Es war der erste Kriminalroman, der in der Sowjetunion spielte, verfasst von einem amerikanischen Autor: Gorki Park. Inzwischen versuchen allerhand schlechtere Nachfolger, Martin Cruz Smith zu imitieren. 1972 hatte er gerade einmal sechs Tage Zeit, als Pauschaltourist Moskau kennen zu lernen. Diese Eindrücke, seine Erfahrung als Underdog (doppelt: seine Eltern waren Wandermusiker, seine Mutter Tochter eines Yaqui-Indianers und einer Frau mit spanischen und pueblo-indianischenWurzeln) und sein in zig Heftchenromanen scharf geschliffenes Talent reichten aus, mit Arkadi Renko einen unsterblichen Ermittler und ein in Grautönen fluoreszierendes Bild Moskaus unter Breschnew zu schaffen.

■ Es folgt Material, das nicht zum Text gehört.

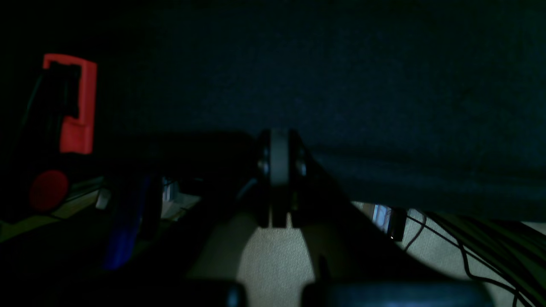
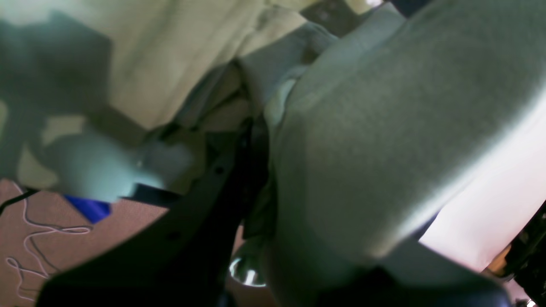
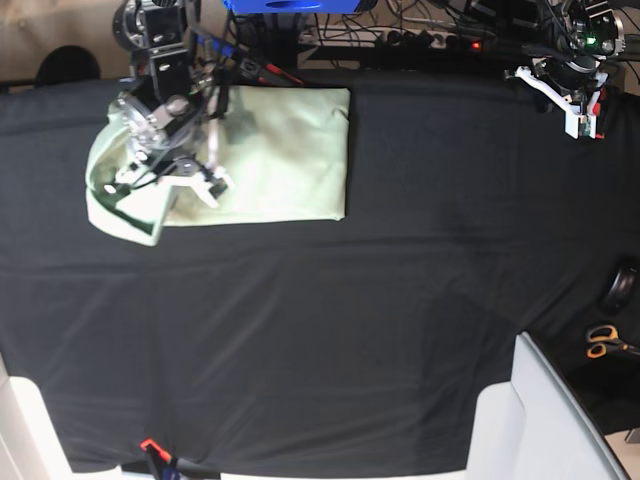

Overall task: Fold the T-shirt properly
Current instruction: 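Fold the grasped end with the right gripper over the folded stack, then press and smooth the folded stack with the right gripper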

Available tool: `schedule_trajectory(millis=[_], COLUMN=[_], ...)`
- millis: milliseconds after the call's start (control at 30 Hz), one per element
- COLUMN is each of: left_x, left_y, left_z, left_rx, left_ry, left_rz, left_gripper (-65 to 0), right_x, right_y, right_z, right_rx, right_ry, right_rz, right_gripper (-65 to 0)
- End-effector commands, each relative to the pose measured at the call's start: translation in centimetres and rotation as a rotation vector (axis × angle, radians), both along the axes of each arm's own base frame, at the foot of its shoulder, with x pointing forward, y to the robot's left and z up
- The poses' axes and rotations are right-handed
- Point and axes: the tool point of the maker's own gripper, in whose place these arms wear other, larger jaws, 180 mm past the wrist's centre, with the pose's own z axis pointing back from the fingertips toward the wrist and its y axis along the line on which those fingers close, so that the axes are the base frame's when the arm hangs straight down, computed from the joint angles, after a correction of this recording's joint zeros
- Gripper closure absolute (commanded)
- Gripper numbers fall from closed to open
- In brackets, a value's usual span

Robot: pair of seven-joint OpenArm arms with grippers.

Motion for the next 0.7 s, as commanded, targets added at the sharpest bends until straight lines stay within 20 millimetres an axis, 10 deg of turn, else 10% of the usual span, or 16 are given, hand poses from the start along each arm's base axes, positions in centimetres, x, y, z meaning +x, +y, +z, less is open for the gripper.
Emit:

Ich hatte 2010 die Gelegenheit, ihn in Kalifornien zu besuchen. Das war die Grundlage für das Nachwort, das ich jetzt zur Neuauflage von Gorki Park beisteuern durfte.
Natürlich hat manches darin ein wenig Patina angesetzt. Und jüngeren LeserInnen mag es wie Nicole gehen: Es macht schon einen Unterschied für die Lektüre, ob man die UdSSR noch als real existierenden Staat gekannt hat oder heute als geschichtliches Phänomen betrachtet. Mich hat bei der Wieder-Lektüre vor allem die weitsichtige, im Film weitgehend ausgesparte Verwicklung der Intrige mit den Machenschaften beider Geheimdienste erstaunt. Der Showdown zwischen Renko und dem Pelzhändler Osborne findet nämlich in New York statt, assistiert von CIA/FBI einerseits und KGB andererseits.
Ich finde: Gorki Park lohnt die Lektüre.

In seinem neuesten Roman Tatjana ist Cruz Smith noch knapper, sarkastischer geworden. Von scharfer Aktualität ist der Plot: eine Journalistin, deren Aktivitäten an Anna Politkowskaja erinnern, „fällt“ aus dem Fenster; Gansterkönige bekriegen sich um die Nachfolge des verstorbenen Obermackers.. Tatjana ist auf Anhieb auf der KrimiZEIT-Bestenliste Dezember gelandet.